Absolute masters of delivery, Morecambe and Wise knew exactly when to pause and when to rush on – when to interrupt and when to let the line breathe. It takes years of experience to develop that instinctive ability and make it look effortless. So it was not surprising that Eric Morecambe was incredibly concerned when Andre Previn couldn’t make rehersals for his guest spot on the 1971 Christmas Show. The world famous conductor of the LSO had been invited onto the show as a celebrity guest and to perform a sketch. Yet just before two weeks of rehearsals were to begin, Previn’s mother fell ill and he had to fly to New York. Previn didn’t return until the day of the recording and learned his lines on the flight.
Morecambe wanted to pull the sketch. Previn had never performed comedy before. They had no rehearsal time and probably only a technical camera rehearsal before they would perform the sketch live in front of an audience. The result is probably the most popular and loved of all Morecambe and Wise sketches. I have seen this sketch hundreds of times and still laugh.
Even though I know every note and beat, just like a great piece of music, I never tire of it. The words — and the jokes — may stay the same. The gags may lack their original surprise, but the enjoyment comes from the delivery and impeccable timing – the musicality of the performance. And I don’t mean the orchestra.
There is a point about four minutes thirty seconds into the sketch where Eric visibly relaxes and ad-libs his glee, relieved that the sketch isn’t only going to work, but has the potential to be something special. The moment when he realises Previn has not only memorised the script but is ad-libbing his delivery of those words like jazz. The moment when Previn says he’s going to collect his baton. “It’s in Chicago”. Morecambe lights up, exclaiming “Pow” as he is knocked back by the unexpected delivery of the line.
In a recent documentary, Eddie Braben, the writer of the sketch and an idol of mine, admitted he hadn’t written the pause into the line as some writers do. The playwright Harold Pinter became famous for what are commonly known as Pinter Pauses, which he indicated in his scripts with numerous devices. The pause might appear as an ellipsis, or the dialogue might be broken up with additional stage directions, thereby creating the disjointed stop/start effect of natural speech and conversation. Sometimes, Pinter would simply type “pause” on a separate line.
Braben wasn’t Pinter. Braben knew better than to dictate to comedians like Morecambe and Wise how a line should be delivered. He could trust them to find the most perfect comic timing without any help from script formatting. But Previn wasn’t a professional comedian.
In Braben’s script, Previn’s line would probably have looked like this.
Alright. I’ll go get my baton. It’s in Chicago.
However, Previn delivers the line as if it were written like this.

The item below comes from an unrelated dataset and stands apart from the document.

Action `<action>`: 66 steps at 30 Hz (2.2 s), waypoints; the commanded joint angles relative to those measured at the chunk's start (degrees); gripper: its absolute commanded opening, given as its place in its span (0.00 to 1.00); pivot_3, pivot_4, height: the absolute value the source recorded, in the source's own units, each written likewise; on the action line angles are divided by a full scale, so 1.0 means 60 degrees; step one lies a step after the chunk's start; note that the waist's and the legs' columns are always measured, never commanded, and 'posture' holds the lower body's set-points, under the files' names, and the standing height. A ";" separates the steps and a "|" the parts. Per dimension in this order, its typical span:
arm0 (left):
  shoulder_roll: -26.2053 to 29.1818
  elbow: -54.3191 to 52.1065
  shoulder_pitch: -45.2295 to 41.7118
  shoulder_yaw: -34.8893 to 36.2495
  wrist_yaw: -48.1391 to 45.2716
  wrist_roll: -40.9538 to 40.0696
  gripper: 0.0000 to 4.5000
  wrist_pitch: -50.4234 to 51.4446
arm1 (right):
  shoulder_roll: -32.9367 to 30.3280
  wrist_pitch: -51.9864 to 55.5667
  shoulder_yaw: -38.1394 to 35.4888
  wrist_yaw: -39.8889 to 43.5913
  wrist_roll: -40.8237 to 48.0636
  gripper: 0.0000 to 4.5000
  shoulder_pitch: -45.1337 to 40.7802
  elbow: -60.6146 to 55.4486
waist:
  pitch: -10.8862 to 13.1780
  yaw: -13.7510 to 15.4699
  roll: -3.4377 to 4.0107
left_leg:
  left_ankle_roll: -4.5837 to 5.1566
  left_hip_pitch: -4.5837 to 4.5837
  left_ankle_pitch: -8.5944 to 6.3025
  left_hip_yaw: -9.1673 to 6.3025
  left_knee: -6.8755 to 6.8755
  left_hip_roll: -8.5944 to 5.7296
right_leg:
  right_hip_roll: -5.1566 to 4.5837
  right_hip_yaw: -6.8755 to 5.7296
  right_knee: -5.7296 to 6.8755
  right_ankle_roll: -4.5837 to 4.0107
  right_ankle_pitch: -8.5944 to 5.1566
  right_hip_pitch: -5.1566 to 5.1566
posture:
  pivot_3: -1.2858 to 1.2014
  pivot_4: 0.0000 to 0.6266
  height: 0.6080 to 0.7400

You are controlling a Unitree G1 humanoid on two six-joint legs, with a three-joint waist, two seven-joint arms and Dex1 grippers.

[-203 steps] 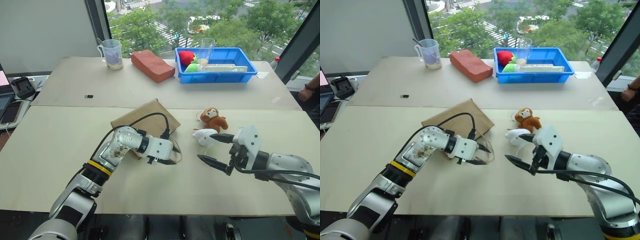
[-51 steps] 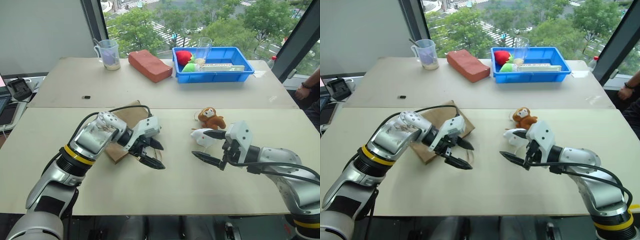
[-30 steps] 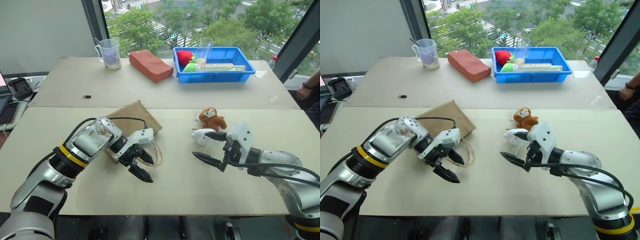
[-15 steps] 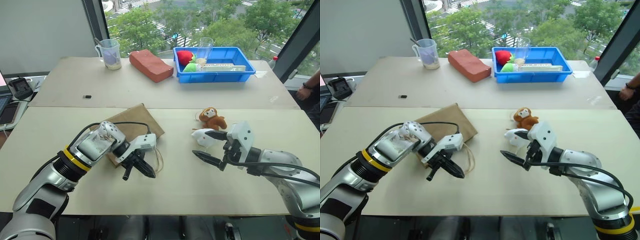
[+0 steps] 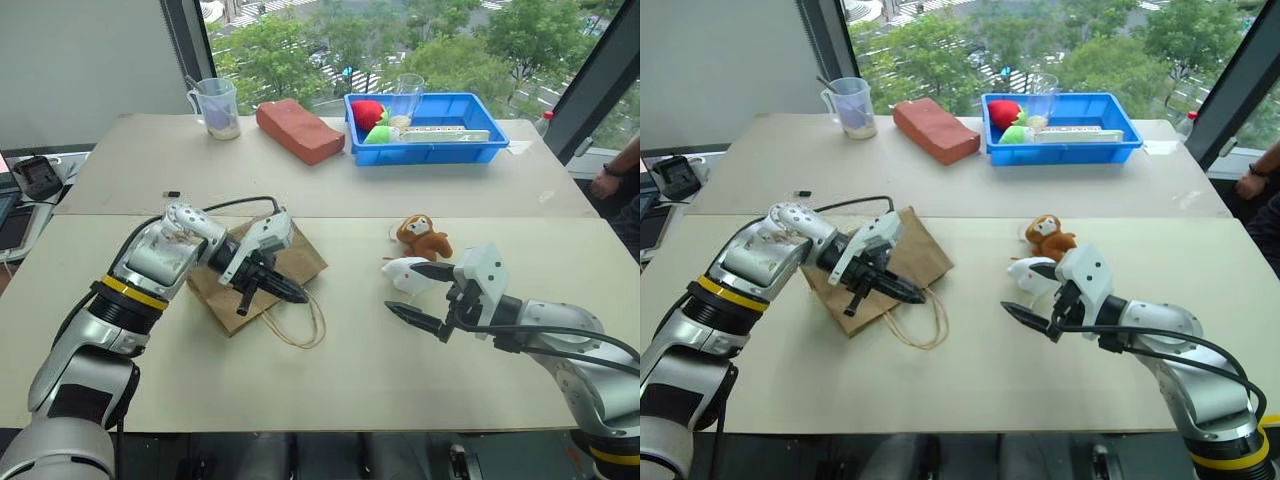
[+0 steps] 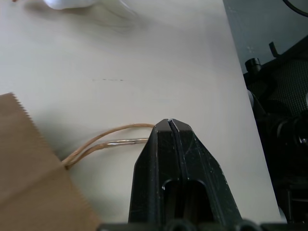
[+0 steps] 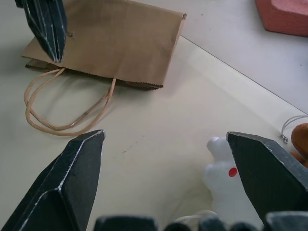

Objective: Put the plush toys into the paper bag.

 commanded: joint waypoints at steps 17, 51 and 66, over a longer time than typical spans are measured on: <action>0.0195 -0.2012 0.1441 -0.1137 0.0554 0.0693 0.99 -0.0270 | -0.0043 0.0084 -0.0333 -0.0084 0.0180 1.00 0.0141 -0.0549 | 0.0000 0.0036 0.0000 | 0.0000 0.0002 0.0000 0.0001 0.0012 -0.0003 | -0.0004 0.0004 0.0002 0.0000 0.0000 0.0006 | 0.52 0.24 1.00; -0.0007 0.0336 -0.0826 0.1640 -0.0464 -0.0823 0.00 -0.0862 | 0.1279 -0.0107 0.1138 -0.0289 -0.0234 0.75 -0.1255 -0.0009 | 0.0001 -0.0050 0.0000 | 0.0001 0.0003 0.0000 0.0003 0.0019 -0.0005 | 0.0000 0.0002 0.0007 0.0000 0.0000 0.0003 | 0.52 0.24 1.00; -0.0674 0.0660 -0.1344 0.2256 -0.0155 -0.1359 0.00 -0.0539 | 0.4991 -0.1548 0.2960 -0.0847 -0.1515 0.00 -0.3708 0.4263 | 0.0003 -0.0136 0.0004 | -0.0006 -0.0003 0.0004 -0.0016 0.0008 -0.0024 | -0.0001 -0.0012 0.0095 0.0000 0.0000 -0.0031 | 0.52 0.24 1.00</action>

Alright. I’ll go get my baton.
ANDRE turns to leave.
It’s in Chicago.
In retrospect, it’s no surprise that Previn had instinctive timing. He’s a musician. Not only that, he’s a conductor. And conducting beautiful music is all about the beats and pauses – when to speed up and when to slow down, when to stretch a note and when to rattle them off staccato. Therefore, he was able to give Braben’s words a cadence and rhythm that wasn’t on the page. As a result, his performance (and deadpan delivery) is one of the reasons the sketch is so well loved.
As writers, we have an enormous control over the timing of our words. Whether our prose is read aloud or merely an internal dialogue with the reader, it follows the same rules as music or even comedy. We often talk about sentences that flow, words that have rhythm, but often it is the punctuation and the placement on the page that gives the words the lyrical quality we aspire to.
Braben could easily have formatted Previn’s lines as above and the reader would sense the same comic timing as contained in the final performance. Like a Pinter script, the line breaks and extra stage direction may seem trivial and superfluous, but they help give life to the words for the benefit of the reader, even though the final audience will never see how they appear on the page.
Even the break of a paragraph can create that sense of a subtle pause, building extra meaning and music into your prose. Line breaks, commas, exclamation points, dashes and more – I find myself continually using all of the punctuation and formatting at my disposal to hopefully transform my writing into something closer to conversational speech. And that rhythm and timing then helps me to accentuate certain words, draw out particular meanings or aid easier comprehension.
Poets, of course, have known this all along, but many professional writers don’t think in terms of timing. Instead, the only yardstick is usually grammar – and sometimes not even then. Read any corporate business document, especially a legal one, and any sense of flow or rhythm may be difficult to find. All writers should be trained to think not only in terms of vocabulary and grammar but also in timing and delivery.
Whether read aloud to an audience or internally to the mind’s ear, the result is the same. Your words are a performance, often without rehearsal.